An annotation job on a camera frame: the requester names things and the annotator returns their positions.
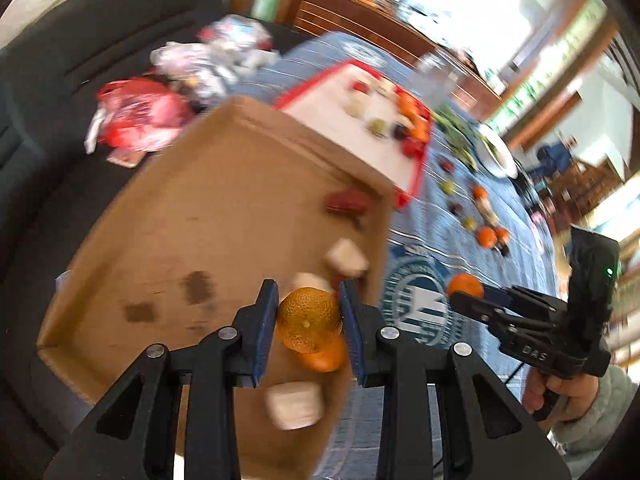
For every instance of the clear plastic pitcher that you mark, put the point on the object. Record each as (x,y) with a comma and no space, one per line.
(440,77)

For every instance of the white printed plastic bag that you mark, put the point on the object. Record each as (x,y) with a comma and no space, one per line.
(240,35)

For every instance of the small orange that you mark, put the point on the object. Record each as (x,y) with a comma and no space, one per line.
(419,118)
(420,134)
(325,360)
(503,234)
(486,236)
(406,103)
(479,192)
(465,285)
(310,317)

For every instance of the white bowl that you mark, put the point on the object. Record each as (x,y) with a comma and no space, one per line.
(492,152)

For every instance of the person's right forearm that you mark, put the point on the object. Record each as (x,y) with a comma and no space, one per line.
(595,435)

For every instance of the blue plaid tablecloth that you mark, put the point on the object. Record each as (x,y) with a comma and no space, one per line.
(435,230)

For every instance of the peeled sugarcane piece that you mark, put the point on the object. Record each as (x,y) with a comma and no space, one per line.
(492,219)
(385,88)
(346,257)
(292,405)
(355,105)
(484,207)

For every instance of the black sofa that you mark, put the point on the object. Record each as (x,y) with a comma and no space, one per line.
(75,60)

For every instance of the red plastic bag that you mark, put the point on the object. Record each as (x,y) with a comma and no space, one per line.
(140,115)

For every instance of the green cherry tomato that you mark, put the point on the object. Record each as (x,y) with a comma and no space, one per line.
(470,224)
(378,126)
(448,187)

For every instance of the dark red cherry tomato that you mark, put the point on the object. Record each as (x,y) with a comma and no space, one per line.
(446,165)

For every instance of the large red jujube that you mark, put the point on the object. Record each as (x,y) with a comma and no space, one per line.
(336,201)

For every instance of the small wrinkled red jujube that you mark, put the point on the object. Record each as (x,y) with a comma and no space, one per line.
(361,204)

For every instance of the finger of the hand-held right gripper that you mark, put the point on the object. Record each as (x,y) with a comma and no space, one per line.
(525,299)
(482,310)

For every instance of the red tray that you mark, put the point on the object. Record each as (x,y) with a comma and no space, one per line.
(325,105)

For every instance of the green onion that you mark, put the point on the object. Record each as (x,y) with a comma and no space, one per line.
(442,119)

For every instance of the cardboard box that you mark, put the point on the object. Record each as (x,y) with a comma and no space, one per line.
(200,210)

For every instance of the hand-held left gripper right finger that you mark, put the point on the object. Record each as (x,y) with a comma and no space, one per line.
(352,332)

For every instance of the leafy green vegetable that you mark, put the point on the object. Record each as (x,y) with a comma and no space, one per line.
(462,152)

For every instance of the wooden sideboard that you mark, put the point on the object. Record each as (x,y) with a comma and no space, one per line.
(375,25)

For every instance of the person's right hand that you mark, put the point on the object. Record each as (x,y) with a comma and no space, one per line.
(577,395)

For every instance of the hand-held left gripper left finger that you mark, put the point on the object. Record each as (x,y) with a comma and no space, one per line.
(265,332)

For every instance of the dark purple cherry tomato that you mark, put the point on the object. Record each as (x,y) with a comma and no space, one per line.
(400,133)
(455,207)
(502,249)

Work request — Leaving out all pictures, transcribe the listing exactly.

Exercise solution —
An annotation job on a camera frame: the requester names things and the annotator returns their positions.
For every instance of the clear plastic pitcher that you mark, put the point on the object. Record each as (x,y) with a comma and no space, one per line.
(440,77)

For every instance of the white printed plastic bag that you mark, put the point on the object. Record each as (x,y) with a comma and no space, one per line.
(240,35)

For every instance of the small orange that you mark, put the point on the object. Record each as (x,y) with a comma and no space, one per line.
(419,118)
(420,134)
(325,360)
(503,234)
(486,236)
(406,103)
(479,192)
(465,285)
(310,317)

For every instance of the white bowl that you mark, put the point on the object. Record each as (x,y) with a comma and no space, one per line.
(492,152)

For every instance of the person's right forearm that you mark, put the point on the object. Record each as (x,y) with a comma and no space, one per line.
(595,435)

For every instance of the blue plaid tablecloth that you mark, put the point on the object. Record each as (x,y) with a comma and no space, one per line.
(435,230)

For every instance of the peeled sugarcane piece that you mark, put the point on the object. Record each as (x,y) with a comma and no space, one per line.
(492,219)
(385,88)
(346,257)
(292,405)
(355,105)
(484,207)

For every instance of the black sofa that you mark, put the point on the object. Record each as (x,y) with a comma and no space, one per line.
(75,60)

For every instance of the red plastic bag that you mark, put the point on the object. Record each as (x,y) with a comma and no space, one per line.
(140,115)

For every instance of the green cherry tomato that you mark, put the point on the object. Record each as (x,y) with a comma and no space, one per line.
(470,224)
(378,126)
(448,187)

For every instance of the dark red cherry tomato that you mark, put the point on the object. Record each as (x,y) with a comma and no space, one per line.
(446,165)

For every instance of the large red jujube that you mark, put the point on the object. Record each as (x,y) with a comma and no space, one per line.
(336,201)

For every instance of the small wrinkled red jujube that you mark, put the point on the object. Record each as (x,y) with a comma and no space, one per line.
(361,204)

For every instance of the finger of the hand-held right gripper that you mark, put the point on the object. Record each as (x,y) with a comma and no space, one per line.
(525,299)
(482,310)

For every instance of the red tray that you mark, put the point on the object. Record each as (x,y) with a comma and no space, one per line.
(325,105)

For every instance of the green onion that you mark, put the point on the object. Record each as (x,y) with a comma and no space, one per line.
(442,119)

For every instance of the cardboard box that you mark, put the point on the object. Record each as (x,y) with a comma and no space, one per line.
(200,210)

For every instance of the hand-held left gripper right finger that you mark, put the point on the object. Record each as (x,y) with a comma and no space, one per line.
(352,332)

For every instance of the leafy green vegetable that you mark, put the point on the object. Record each as (x,y) with a comma and no space, one per line.
(462,152)

For every instance of the wooden sideboard that you mark, put the point on the object. Record each as (x,y) with a comma and no space, one per line.
(375,25)

For every instance of the person's right hand that you mark, put the point on the object. Record each as (x,y) with a comma and no space, one per line.
(577,395)

For every instance of the hand-held left gripper left finger that you mark, put the point on the object. Record each as (x,y) with a comma and no space, one per line.
(265,332)

For every instance of the dark purple cherry tomato that you mark, put the point on the object. Record each as (x,y) with a comma and no space, one per line.
(400,133)
(455,207)
(502,249)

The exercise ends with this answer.